> YOUR INSTRUCTIONS:
When you reach the line containing "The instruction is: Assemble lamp" in the entries below, begin reproducing lines exactly, and stop once the line containing "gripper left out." is done.

> DATA IN THIS EXERCISE:

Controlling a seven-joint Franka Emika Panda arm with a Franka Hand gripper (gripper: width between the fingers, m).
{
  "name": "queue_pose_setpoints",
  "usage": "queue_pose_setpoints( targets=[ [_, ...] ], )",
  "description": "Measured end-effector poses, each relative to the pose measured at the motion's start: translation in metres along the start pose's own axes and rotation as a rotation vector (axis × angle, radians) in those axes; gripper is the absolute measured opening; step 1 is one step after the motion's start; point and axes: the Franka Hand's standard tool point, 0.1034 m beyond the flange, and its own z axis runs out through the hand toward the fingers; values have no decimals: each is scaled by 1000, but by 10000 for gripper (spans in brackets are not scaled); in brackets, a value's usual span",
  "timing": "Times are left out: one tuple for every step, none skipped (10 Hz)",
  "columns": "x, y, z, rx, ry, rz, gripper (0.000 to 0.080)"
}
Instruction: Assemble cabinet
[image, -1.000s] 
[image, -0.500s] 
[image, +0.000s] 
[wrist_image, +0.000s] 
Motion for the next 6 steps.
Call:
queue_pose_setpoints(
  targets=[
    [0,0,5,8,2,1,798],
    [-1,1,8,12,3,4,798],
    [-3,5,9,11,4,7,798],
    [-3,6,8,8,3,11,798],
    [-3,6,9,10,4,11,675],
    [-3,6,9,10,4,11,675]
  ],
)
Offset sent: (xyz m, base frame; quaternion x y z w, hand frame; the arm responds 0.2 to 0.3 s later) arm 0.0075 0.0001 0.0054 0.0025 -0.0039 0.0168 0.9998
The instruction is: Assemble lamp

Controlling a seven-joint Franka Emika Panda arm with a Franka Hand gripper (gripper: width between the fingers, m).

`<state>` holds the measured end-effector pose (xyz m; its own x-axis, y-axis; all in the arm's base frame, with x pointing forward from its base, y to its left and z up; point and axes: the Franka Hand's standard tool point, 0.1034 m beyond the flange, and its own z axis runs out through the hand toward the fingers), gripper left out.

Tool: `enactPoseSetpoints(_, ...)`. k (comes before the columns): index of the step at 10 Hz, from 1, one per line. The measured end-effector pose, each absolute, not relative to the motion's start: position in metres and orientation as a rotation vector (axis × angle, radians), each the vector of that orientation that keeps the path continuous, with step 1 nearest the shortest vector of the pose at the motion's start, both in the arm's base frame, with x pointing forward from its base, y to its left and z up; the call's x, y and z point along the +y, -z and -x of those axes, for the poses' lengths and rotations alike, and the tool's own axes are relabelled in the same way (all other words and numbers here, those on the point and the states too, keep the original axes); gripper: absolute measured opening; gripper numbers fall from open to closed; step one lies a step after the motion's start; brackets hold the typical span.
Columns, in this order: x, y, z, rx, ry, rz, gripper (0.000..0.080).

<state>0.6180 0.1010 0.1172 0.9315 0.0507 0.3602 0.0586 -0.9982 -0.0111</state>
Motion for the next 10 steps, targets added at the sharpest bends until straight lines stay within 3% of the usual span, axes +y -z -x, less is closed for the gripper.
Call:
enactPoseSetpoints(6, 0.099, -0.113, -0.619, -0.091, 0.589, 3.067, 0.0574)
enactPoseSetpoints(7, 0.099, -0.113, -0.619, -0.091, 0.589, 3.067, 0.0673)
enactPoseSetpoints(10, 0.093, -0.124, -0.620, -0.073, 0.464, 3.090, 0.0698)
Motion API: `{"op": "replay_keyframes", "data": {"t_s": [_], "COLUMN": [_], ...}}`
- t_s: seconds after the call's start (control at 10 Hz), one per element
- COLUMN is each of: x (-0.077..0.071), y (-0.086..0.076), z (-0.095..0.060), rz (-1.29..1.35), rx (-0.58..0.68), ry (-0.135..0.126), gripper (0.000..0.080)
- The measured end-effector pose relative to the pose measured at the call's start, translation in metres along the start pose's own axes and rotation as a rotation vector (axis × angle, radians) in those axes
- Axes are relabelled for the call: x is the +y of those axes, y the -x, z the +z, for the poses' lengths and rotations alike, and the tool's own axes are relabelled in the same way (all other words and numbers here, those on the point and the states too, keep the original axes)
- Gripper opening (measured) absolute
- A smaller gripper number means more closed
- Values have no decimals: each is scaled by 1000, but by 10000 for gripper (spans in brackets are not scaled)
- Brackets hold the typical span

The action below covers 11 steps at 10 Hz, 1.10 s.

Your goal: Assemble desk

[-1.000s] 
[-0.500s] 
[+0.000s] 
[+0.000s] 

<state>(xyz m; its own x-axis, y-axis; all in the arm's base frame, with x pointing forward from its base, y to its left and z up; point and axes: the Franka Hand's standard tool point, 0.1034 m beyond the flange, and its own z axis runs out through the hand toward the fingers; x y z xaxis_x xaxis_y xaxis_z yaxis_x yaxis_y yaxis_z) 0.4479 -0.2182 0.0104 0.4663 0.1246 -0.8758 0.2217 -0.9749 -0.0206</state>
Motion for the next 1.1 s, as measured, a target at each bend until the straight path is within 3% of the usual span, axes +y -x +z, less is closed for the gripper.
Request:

> TASK RESULT:
The instruction is: Assemble lamp

Controlling a seven-joint Franka Emika Panda arm with a Franka Hand gripper (gripper: width between the fingers, m).

`<state>` holds the measured end-effector pose (xyz m; its own x-axis, y-axis; all in the arm's base frame, with x pointing forward from its base, y to its left and z up; point and axes: the Franka Hand's standard tool point, 0.1034 m beyond the flange, and its own z axis runs out through the hand toward the fingers), gripper left out.

No further output remains for this exercise.